• **Problem**: Only a slice of the listing below is wanted. Retype the lines from the one containing "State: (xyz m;" through the one containing "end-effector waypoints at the", exactly, both ends included.
[Source material — start]
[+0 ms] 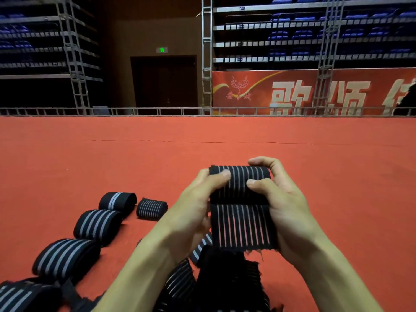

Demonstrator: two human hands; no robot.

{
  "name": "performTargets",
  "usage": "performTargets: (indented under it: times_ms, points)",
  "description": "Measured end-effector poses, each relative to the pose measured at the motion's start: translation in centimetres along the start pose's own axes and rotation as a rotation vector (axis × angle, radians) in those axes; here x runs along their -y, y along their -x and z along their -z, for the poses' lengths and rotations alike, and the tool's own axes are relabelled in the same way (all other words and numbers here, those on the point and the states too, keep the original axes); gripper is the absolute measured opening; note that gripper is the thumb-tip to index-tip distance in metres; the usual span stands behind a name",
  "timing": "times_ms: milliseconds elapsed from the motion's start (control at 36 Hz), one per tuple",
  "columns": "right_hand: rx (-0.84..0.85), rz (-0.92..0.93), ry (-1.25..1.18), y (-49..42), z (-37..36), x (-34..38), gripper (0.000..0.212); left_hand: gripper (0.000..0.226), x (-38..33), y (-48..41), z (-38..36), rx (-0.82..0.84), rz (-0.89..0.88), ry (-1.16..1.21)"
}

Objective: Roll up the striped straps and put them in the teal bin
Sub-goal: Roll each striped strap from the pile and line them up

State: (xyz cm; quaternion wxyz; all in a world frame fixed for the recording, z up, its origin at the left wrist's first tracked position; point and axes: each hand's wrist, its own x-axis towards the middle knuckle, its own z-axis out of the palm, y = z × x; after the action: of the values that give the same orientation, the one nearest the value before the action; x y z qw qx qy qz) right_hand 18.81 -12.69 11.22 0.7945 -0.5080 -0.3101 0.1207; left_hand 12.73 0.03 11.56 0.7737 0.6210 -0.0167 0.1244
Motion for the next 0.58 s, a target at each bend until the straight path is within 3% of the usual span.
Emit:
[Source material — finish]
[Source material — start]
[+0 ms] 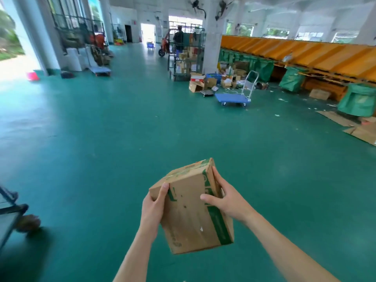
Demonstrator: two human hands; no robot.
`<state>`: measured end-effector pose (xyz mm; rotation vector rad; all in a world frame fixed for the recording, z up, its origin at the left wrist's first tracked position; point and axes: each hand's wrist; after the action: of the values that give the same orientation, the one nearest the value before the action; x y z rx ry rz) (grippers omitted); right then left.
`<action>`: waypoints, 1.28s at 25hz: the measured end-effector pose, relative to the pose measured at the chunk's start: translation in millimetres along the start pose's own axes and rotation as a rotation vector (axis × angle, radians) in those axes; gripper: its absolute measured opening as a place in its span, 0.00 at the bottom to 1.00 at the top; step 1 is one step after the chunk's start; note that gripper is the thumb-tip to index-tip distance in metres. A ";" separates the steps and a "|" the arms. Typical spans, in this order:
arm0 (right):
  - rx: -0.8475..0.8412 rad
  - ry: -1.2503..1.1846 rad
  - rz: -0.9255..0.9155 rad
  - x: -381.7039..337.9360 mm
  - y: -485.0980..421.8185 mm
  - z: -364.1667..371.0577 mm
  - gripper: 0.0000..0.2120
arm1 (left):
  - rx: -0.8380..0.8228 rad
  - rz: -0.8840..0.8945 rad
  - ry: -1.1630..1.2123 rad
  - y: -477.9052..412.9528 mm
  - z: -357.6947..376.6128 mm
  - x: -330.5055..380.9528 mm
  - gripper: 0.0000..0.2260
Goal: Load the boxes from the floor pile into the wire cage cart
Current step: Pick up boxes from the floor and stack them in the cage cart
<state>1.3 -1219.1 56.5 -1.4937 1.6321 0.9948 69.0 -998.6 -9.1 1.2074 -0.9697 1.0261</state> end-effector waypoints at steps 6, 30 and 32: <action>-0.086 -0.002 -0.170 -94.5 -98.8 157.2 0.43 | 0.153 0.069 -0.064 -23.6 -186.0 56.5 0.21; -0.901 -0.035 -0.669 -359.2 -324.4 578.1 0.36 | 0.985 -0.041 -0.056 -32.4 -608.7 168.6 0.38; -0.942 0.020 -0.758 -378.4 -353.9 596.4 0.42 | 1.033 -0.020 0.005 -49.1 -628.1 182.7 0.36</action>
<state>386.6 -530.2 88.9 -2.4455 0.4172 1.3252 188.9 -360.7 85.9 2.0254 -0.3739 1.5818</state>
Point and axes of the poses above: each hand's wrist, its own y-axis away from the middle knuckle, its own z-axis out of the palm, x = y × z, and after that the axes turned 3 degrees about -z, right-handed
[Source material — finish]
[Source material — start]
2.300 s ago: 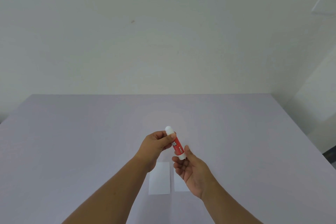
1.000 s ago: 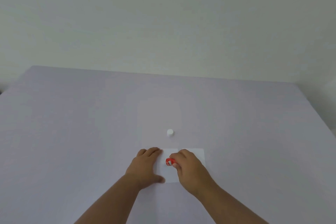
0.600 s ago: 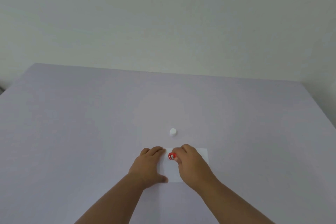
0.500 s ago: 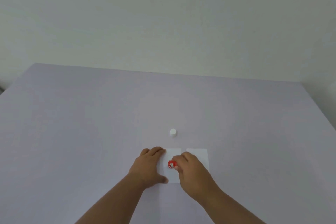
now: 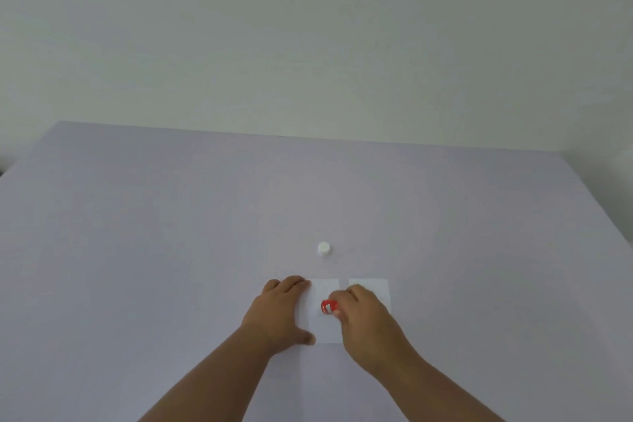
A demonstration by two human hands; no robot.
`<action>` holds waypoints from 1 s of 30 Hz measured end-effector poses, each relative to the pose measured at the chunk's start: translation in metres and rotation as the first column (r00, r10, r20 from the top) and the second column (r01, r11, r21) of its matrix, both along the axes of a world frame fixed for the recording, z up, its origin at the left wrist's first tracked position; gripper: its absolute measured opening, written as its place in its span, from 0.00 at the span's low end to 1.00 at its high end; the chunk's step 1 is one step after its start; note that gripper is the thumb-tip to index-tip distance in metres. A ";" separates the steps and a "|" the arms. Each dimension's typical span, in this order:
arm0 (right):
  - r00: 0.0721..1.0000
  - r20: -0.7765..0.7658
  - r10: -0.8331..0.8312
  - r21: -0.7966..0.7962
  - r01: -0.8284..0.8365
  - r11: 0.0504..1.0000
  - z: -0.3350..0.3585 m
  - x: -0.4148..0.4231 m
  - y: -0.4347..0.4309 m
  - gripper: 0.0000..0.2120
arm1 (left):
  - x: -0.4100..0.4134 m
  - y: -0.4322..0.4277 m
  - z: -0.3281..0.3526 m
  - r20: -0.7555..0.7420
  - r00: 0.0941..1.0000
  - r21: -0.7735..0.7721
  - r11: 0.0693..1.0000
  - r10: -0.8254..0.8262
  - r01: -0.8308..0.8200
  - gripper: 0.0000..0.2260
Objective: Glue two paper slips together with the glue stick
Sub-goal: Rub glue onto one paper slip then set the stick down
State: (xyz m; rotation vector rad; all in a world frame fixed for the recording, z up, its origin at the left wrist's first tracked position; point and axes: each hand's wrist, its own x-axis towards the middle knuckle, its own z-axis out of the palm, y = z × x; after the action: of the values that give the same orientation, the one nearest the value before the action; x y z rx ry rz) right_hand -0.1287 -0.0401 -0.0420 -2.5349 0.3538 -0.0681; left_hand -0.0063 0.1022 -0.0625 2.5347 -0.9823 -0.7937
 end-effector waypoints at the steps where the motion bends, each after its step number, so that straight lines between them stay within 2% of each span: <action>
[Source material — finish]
• **Task result**:
State: (xyz m; rotation vector rad; all in a world frame fixed for the recording, z up, its origin at the left wrist's first tracked position; point and axes: each hand's wrist, its own x-axis towards the middle knuckle, its own z-axis out of the palm, y = z × x; after the action: of the values that give the same orientation, the one nearest the value before the action; x y z rx ry rz) right_hand -0.1287 -0.0401 -0.0420 -2.5349 0.3538 -0.0681; left_hand -0.0063 0.1022 -0.0625 2.5347 -0.9823 -0.7937
 end-effector waypoints at the steps where the motion bends, each after its step number, so that straight lines between them stay within 2% of each span: <action>

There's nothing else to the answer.